WORK REQUIRED
Please set down, unchanged, the line containing "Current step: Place" and all the lines that follow it until the data below ends.

Records from a data collection
= = =

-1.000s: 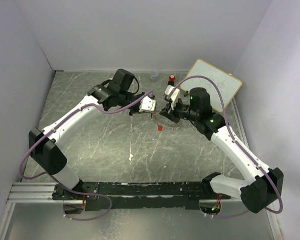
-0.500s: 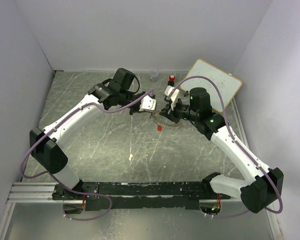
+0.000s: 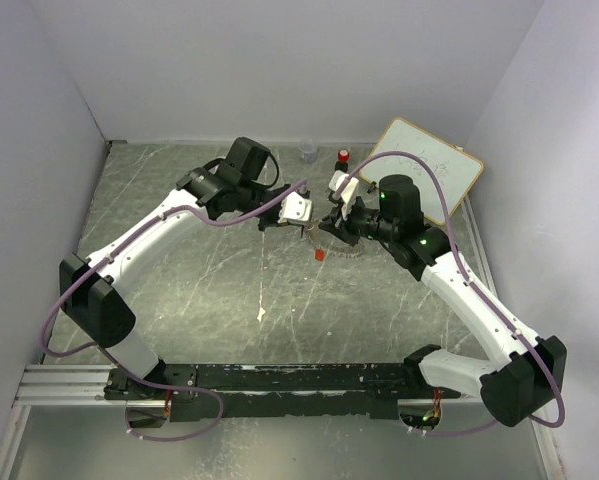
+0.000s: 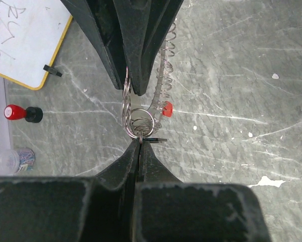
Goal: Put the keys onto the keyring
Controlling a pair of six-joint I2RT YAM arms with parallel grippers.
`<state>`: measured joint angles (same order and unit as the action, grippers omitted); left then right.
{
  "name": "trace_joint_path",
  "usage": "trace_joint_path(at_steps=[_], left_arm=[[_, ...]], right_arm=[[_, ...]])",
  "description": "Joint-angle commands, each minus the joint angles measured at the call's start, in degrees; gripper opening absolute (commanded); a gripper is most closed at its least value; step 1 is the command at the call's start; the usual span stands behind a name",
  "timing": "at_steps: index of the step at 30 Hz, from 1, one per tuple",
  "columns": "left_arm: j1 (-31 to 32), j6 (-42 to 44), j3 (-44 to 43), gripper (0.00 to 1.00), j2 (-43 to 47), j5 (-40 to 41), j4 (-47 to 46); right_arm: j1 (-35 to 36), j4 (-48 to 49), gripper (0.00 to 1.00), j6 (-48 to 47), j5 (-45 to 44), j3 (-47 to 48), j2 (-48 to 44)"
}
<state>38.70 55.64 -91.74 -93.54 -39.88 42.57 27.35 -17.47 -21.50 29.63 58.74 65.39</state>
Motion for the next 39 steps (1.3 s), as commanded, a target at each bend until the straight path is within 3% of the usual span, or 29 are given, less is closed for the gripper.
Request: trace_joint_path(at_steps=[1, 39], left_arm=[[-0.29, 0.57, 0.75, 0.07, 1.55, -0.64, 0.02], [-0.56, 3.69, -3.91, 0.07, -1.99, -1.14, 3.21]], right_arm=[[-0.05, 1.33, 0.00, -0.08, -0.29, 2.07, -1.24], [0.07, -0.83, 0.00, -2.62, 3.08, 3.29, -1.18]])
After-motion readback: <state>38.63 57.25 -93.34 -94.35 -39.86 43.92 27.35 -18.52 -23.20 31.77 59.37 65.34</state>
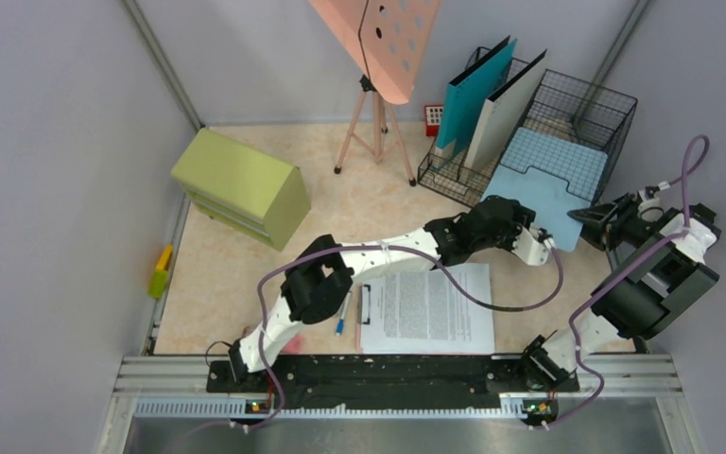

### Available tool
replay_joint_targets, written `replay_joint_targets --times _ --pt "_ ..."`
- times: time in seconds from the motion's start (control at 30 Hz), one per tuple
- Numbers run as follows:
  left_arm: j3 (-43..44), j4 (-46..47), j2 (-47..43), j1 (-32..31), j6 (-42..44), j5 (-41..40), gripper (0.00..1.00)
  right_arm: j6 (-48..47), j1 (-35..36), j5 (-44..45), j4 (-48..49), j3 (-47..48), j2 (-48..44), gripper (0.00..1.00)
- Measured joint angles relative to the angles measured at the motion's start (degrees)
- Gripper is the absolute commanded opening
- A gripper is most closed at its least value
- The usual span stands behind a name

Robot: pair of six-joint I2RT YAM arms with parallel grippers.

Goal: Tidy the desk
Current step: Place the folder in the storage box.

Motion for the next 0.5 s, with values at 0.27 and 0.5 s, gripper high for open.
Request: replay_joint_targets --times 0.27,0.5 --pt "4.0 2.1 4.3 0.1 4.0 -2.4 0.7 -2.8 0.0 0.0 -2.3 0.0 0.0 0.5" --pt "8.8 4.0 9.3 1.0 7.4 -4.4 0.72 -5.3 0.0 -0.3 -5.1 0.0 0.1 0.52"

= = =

ANSWER SECTION
Current step: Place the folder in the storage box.

Motion for the next 0.5 s, with values at 0.27 and 0.5 s, gripper high for open.
Request: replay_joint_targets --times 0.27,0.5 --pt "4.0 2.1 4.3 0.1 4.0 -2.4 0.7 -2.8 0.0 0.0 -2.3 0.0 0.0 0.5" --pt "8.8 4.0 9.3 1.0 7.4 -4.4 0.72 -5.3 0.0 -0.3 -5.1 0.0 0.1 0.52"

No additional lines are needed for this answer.